Obviously, the closer you get to your workout time, the smaller the meal should be. If your only pre-workout nutrition is a regular meal, eat it about three or four hours before you exercise so the food has time to digest. Otherwise, your full stomach will be susceptible to upset, and the nutrients won't be available in your bloodstream when your body needs them. Smaller meals can be eaten two or three hours prior, but stick to a small snack if you only have an hour to go. Whatever you decide to eat, keep the 5:1.6 grams carb-to-protein ratio in mind.

Supplements

Supplements are by far the easiest way to ensure you get the proper ratio in an appropriately-sized food source. Many protein shakes and sports bars are designed specifically as pre-workout nutrition and have the precise nutrient ratio you need. They also have the added advantage of being portable, which can be convenient for those who hit the gym on the way home from work.
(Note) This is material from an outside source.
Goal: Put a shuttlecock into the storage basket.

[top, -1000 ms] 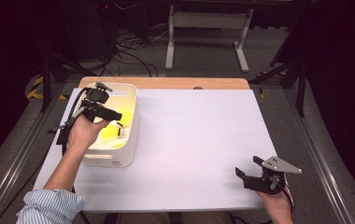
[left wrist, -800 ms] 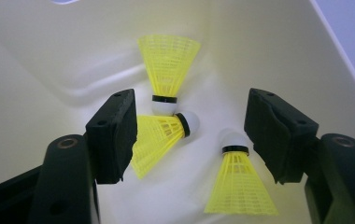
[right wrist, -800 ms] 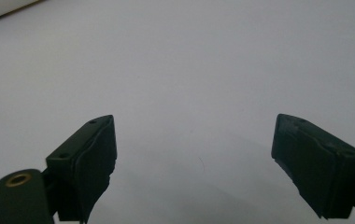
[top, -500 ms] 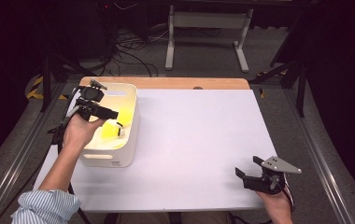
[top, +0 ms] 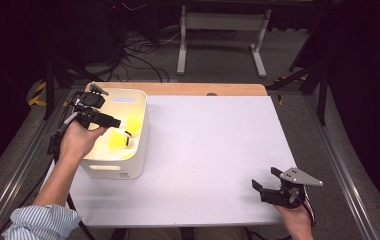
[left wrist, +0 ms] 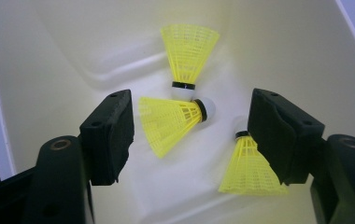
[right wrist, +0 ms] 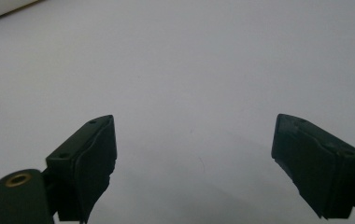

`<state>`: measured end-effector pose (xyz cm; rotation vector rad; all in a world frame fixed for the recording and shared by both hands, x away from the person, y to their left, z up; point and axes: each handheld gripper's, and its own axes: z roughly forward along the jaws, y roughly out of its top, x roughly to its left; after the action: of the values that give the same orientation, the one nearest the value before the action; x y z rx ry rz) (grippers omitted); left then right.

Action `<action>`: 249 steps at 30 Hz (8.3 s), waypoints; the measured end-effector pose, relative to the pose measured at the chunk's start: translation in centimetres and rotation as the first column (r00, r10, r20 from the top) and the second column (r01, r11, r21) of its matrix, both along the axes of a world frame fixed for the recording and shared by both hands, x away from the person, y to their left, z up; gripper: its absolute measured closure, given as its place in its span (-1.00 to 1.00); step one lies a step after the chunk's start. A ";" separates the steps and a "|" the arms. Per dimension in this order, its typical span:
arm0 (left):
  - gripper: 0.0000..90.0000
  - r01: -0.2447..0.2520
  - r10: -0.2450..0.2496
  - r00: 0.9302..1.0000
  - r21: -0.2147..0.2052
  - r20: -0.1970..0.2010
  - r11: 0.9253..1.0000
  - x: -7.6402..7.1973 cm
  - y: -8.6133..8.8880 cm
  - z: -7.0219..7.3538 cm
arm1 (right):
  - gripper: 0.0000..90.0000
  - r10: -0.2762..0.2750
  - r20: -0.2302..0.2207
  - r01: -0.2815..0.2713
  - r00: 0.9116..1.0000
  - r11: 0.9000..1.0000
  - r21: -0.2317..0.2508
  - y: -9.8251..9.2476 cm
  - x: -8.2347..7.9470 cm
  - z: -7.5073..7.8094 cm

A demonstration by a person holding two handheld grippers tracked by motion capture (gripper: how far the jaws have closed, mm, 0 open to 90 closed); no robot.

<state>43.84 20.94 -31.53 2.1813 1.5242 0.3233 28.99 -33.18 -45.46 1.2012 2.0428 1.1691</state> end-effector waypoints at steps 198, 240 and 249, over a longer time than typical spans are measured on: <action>-0.25 -0.257 0.261 0.960 -0.055 0.099 0.965 -10.3 11.0 -4.6 | -0.67 0.011 0.002 -0.011 1.000 1.000 -0.002 0.3 0.1 0.1; -0.32 -0.201 0.213 0.971 -0.111 0.112 0.973 -12.8 10.5 -7.2 | -0.67 0.014 0.002 -0.014 1.000 1.000 -0.004 0.4 0.1 0.0; -0.34 -0.190 0.204 0.971 -0.113 0.125 0.975 -13.4 10.0 -7.6 | -0.67 0.013 0.002 -0.013 1.000 1.000 -0.006 0.4 0.1 0.0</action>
<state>30.46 30.99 -39.17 1.8946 1.6463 0.4404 29.08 -32.78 -45.42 1.1853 2.0542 1.1694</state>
If you are stuck without your favorite supplement at hand, fat-free chocolate milk will suffice since it provides the exact carb-to-protein ratio as a pre-workout shake. The fat-free part is important though -- fat digests slowly and can weigh you down when you least need it.

Whole Foods

Supplements are simply convenience products, and are not necessary to good nutrition. You can get the same benefit from whole foods, but this requires more planning and label reading. Fat-free yogurt with fruit and granola works, as does a whole-grain bagel with peanut butter. For a larger meal, a turkey sandwich on whole grain bread with lettuce and tomato is a nearly perfect pre-workout meal, and bananas or fruit juice can be a last-minute snack for quick energy.